简体繁体 English

训练和验证损失和数据集大小

[英]Training & Validation loss and dataset size

原文 2021-01-03 17:54:35 4 1 python/ machine-learning/ neural-network/ pytorch

I'm new on Neural Networks and I am doing a project that has to define a NN and train it.我是神经网络的新手，我正在做一个必须定义 NN 并对其进行训练的项目。 I've defined a NN of 2 hidden layers with 17 inputs and 17 output.我定义了 2 个隐藏层的 NN，有 17 个输入和 17 个 output。 The NN has 21 inputs and 3 outputs. NN 有 21 个输入和 3 个输出。

I have a data set of labels of 10 million, and a dataset of samples of another 10 million.我有一个包含 1000 万个标签的数据集，以及一个包含另外 1000 万个样本的数据集。 My first issue is about the size of the validation set and the training set.我的第一个问题是关于验证集和训练集的大小。 I'm using PyTorch and batches, and of what I've read, the batches shouldn't be larger.我正在使用 PyTorch 和批次，在我读过的内容中，批次不应该更大。 But I don't know how many approximately should be the size of the sets.但我不知道大约应该是多少组的大小。

I've tried with larger and small numbers, but I cannot find a correlation that shows me if I'm right choosing a large set o small set in one of them (apart from the time that requires to process a very large set).我尝试过使用较大和较小的数字，但我找不到显示我在其中一个中选择大集合或小集合是否正确的相关性（除了处理非常大的集合所需的时间）。

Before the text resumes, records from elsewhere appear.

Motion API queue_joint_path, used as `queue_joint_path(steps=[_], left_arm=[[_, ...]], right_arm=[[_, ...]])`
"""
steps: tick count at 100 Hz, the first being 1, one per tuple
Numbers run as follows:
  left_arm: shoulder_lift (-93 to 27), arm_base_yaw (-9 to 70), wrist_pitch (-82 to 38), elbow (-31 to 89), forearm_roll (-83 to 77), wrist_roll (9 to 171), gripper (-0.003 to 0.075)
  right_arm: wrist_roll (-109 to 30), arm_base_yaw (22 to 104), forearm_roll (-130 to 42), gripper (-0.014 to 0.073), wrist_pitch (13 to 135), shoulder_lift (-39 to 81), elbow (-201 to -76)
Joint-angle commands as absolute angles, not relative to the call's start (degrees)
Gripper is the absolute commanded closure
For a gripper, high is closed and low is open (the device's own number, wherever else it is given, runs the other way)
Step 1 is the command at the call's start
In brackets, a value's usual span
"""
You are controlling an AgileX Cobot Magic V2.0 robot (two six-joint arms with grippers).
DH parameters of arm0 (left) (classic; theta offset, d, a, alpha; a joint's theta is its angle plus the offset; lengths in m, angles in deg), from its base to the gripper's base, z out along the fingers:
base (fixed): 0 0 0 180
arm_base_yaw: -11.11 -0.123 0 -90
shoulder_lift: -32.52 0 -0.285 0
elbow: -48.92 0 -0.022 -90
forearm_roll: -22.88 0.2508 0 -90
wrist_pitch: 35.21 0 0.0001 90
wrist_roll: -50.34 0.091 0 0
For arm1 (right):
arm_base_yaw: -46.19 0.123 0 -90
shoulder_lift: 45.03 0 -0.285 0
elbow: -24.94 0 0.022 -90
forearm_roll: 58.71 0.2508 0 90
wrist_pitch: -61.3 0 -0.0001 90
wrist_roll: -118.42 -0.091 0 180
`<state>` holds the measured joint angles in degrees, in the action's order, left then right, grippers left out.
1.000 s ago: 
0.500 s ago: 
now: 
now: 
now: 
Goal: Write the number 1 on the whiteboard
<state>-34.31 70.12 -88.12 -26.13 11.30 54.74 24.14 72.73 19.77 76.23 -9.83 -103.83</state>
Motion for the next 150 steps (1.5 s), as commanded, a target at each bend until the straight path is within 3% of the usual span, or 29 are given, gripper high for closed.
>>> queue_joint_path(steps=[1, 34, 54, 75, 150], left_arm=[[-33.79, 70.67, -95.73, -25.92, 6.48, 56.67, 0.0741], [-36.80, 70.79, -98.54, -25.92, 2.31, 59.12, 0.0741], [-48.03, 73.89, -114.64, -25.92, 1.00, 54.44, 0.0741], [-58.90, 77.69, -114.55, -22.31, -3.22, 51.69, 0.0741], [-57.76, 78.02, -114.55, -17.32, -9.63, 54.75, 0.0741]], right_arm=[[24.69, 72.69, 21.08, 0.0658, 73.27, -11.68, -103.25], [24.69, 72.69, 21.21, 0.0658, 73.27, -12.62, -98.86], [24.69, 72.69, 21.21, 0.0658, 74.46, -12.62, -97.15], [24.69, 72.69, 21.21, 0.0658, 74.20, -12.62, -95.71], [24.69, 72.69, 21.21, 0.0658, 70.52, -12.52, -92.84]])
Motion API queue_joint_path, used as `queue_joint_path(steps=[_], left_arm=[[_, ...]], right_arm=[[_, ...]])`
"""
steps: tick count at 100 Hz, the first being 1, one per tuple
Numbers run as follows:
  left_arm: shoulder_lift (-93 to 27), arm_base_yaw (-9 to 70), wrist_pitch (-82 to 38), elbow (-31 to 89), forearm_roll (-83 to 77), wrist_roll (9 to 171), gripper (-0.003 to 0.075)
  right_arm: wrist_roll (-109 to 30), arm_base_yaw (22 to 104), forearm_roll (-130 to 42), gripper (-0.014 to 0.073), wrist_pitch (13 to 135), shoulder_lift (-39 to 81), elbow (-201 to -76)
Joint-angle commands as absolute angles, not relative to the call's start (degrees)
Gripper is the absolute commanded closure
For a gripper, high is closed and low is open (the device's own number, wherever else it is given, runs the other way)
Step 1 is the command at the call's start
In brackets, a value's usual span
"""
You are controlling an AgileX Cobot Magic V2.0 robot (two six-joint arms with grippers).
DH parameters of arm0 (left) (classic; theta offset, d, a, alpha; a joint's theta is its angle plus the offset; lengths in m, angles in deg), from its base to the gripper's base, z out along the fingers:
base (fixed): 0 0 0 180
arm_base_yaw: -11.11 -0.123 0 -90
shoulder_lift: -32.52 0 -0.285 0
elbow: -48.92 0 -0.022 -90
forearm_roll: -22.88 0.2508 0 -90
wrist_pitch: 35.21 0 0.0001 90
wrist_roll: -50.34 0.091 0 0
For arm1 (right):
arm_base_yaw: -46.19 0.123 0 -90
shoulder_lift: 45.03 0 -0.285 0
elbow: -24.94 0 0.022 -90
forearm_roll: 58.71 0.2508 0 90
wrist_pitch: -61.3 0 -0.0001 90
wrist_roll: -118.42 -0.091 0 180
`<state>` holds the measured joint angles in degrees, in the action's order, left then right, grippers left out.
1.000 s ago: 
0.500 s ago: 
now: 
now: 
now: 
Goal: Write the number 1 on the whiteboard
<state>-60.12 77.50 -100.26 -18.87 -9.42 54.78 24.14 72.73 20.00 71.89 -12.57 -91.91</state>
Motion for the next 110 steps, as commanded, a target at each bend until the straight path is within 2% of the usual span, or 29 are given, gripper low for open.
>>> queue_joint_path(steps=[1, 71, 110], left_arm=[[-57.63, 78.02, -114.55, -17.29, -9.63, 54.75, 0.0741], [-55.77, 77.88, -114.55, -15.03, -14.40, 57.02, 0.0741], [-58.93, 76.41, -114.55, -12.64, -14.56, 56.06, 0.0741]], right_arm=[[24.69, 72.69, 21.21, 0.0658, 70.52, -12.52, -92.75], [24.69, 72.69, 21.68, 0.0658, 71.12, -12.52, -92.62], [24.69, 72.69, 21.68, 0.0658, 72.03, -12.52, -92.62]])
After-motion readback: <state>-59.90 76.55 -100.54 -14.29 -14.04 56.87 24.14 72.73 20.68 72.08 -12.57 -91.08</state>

My second issue is about the Training and Validation loss, which I've read that can tell me if I'm overfitting or underfitting depending on if it is bigger or smaller.我的第二个问题是关于训练和验证损失的，我读过它可以告诉我我是过拟合还是欠拟合，这取决于它是更大还是更小。 The perfect should be the same value for both, and it also depends on the epochs.两者的完美值应该相同，并且还取决于时期。 But I am not able to tune the network parameters like batch size, learning rate or choosing how much data should I use in the training and validation.但我无法调整网络参数，如批量大小、学习率或选择在训练和验证中应该使用多少数据。 If 80% of the set (8 million), it takes hours to finish it, and I'm afraid that if I choose a smaller dataset, it won't learn.如果 80% 的集合（800 万），需要几个小时才能完成，而且我担心如果我选择一个较小的数据集，它不会学习。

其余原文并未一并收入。